Superior Court of Québec

The main criterion at issue in Hazan was Article 575(2) of the Code of Civil Procedure. The Superior Court of Québec dismissed the authorisation application, citing that the alleged facts did not justify the conclusions sought. Specifically, in the absence of an agreement to conspire between the defendants, the court could not draw a conclusion of conspiracy from the mere fact that the nature of the market for DRAM chips is an oligopoly. References to similar US class actions that had since been dismissed and foreign investigations in the DRAM chip industry (including by antitrust authorities) without elaborating on the nature and results either did not reveal evidence of conspiracy or simply presented opinions rather than proof. While the court agreed that the facts alleged are deemed to be prima facie true at this initial screening stage, the allegations cannot be simple assertions. If they are considered vague, imprecise or too general, which the court concluded was the case here, the plaintiff must adduce some accompanying evidence to buttress those allegations and form an arguable case.

The appeal

The plaintiff appealed the decision, alleging that the Superior Court erred in its analysis of Article 575(2); it argued that the court’s analysis was focused on the merits of the case instead of a prima facie screening of the facts and that the judge asked for proof that a price-fixing agreement existed.

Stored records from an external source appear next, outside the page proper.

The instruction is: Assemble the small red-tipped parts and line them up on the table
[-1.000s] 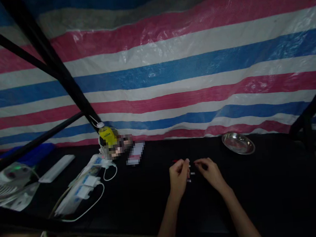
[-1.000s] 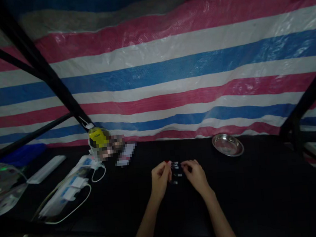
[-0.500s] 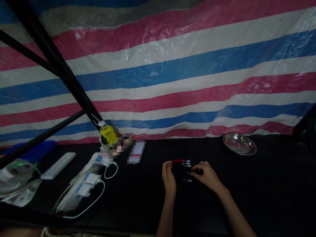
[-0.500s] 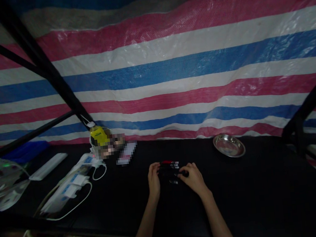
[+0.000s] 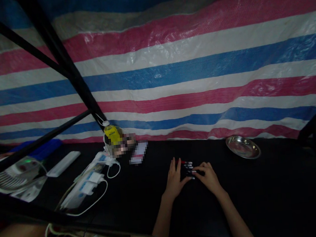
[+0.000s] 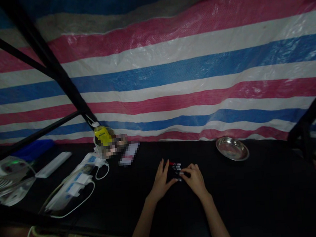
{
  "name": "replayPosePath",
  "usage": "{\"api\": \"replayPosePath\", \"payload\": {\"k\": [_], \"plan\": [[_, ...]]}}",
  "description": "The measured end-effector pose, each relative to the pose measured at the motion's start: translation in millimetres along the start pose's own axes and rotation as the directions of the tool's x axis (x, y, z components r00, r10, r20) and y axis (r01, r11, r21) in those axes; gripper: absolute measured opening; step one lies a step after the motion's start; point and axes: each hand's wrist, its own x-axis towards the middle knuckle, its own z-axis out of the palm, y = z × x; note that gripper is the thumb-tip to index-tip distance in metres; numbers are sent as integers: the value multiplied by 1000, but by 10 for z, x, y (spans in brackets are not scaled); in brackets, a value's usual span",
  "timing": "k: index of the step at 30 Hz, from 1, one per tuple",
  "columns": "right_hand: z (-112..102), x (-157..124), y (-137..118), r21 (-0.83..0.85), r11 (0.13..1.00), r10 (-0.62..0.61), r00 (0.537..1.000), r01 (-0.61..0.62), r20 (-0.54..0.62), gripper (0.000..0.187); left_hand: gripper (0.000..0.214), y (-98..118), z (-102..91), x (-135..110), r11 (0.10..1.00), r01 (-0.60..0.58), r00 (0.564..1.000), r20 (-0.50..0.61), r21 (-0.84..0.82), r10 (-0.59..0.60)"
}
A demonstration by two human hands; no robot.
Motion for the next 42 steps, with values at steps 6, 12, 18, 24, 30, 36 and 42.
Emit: {"api": "replayPosePath", "payload": {"k": [6, 12, 18, 24, 30, 36, 42], "plan": [[47, 77, 70, 43, 999, -14, 999, 16, -50, 19, 81, -40, 25, 164, 995, -24, 1000, 0, 92, 25], [35, 88, 62, 131, 991, -12, 996, 24, -92, 27, 77, -78, 96, 188, 993, -65, 994, -79, 103, 73], [-38, 71, -79, 365, 930, 32, 982, 38, -184, 34, 71, 28, 72, 96, 994, -81, 941, -334, -70, 53], [111, 47, -214, 782, 604, 326, 943, -156, -64, 41, 40, 134, 60, 70, 957, -113, 854, -518, -266, -44], [154, 15, -252, 909, 361, 391, 919, -208, 54, 39, 29, 291, 54, 54, 919, -186, 843, -536, -347, -31], [88, -3, -306, 939, 210, 377, 909, -273, 180, 37, 29, 506, 9, 109, 858, -197, 864, -498, -474, -77], [68, -47, -299, 930, 123, 298, 907, -345, 297, 33, 31, 675, -97, 186, 710, -192, 875, -446, -678, -189]]}}
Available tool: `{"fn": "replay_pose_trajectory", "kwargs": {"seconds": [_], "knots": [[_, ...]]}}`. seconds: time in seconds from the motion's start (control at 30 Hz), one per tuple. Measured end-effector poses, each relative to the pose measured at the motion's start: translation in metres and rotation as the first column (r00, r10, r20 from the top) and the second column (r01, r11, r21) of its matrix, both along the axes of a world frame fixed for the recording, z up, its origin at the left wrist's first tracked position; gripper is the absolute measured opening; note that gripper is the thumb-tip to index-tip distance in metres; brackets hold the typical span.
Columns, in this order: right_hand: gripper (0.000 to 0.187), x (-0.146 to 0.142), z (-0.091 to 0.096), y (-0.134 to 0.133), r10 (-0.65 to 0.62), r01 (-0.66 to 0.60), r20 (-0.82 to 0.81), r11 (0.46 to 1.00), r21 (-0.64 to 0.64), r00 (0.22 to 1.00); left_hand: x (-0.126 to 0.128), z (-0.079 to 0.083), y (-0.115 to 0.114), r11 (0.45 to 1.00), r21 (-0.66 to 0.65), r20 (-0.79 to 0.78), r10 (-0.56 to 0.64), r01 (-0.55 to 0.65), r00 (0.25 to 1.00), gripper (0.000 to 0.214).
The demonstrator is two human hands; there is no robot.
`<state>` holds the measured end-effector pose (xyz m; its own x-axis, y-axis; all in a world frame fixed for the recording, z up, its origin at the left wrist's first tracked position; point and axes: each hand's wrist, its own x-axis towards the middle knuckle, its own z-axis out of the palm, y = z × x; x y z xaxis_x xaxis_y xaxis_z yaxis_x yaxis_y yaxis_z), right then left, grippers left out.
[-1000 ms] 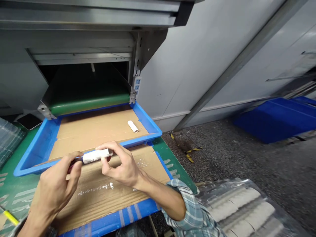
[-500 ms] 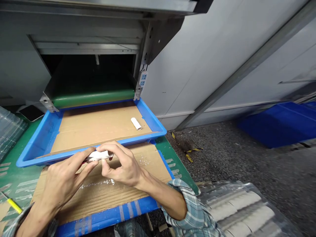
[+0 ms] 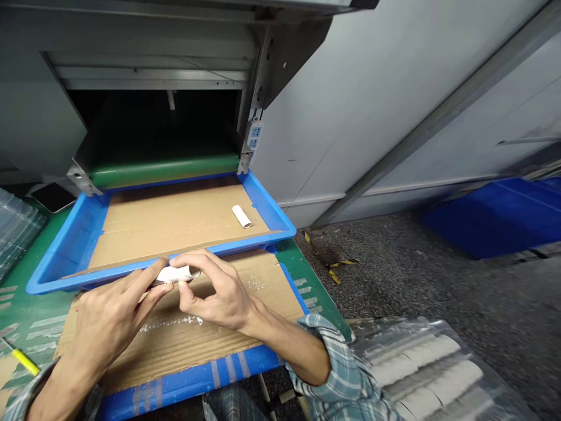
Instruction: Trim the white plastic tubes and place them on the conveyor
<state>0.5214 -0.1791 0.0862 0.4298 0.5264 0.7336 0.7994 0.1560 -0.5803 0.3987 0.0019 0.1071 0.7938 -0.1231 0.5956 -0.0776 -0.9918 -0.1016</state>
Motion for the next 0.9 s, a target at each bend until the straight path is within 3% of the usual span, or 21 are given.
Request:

The Court of Appeal disagreed, finding that the lower court was seeking supporting evidence rather than proof, and that it was correct in concluding that the supplied evidence was flawed and failed to support the allegations. Citing the Supreme Court’s decision in Infineon Technologies AG v Option consommateurs (2013 SCC 59), the Court of Appeal held that: ‘‘mere assertions are insufficient without some form of factual underpinning”, thus requiring that general and imprecise allegations be “accompanied by some evidence to form an arguable case’’.

Key takeaways

This case sees the Court of Appeal upholding the lower court’s scrutiny of a proposed class action at the authorisation phase, notwithstanding that the threshold for authorisation is quite low. This follows a similar outcome seen in the Canadian Federal Court’s decision in Jensen v Samsung Electronics Co Ltd (2021 FC 1185, conf’d on appeal 2023 FCA 89), a proposed competition class action that parallels this one. Both the Federal Court and Federal Court of Appeal in Jensen and the Court of Appeal in Hazan dismissed class action authorisation or certification applications against DRAM chip manufacturers as the lack of material facts created untenable allegations.

While the burden on the plaintiff at authorisation in Québec remains low, Hazan highlights that a proposed class action can be defeated if the pleaded facts constitute mere assertions, which are insufficient to form an arguable case.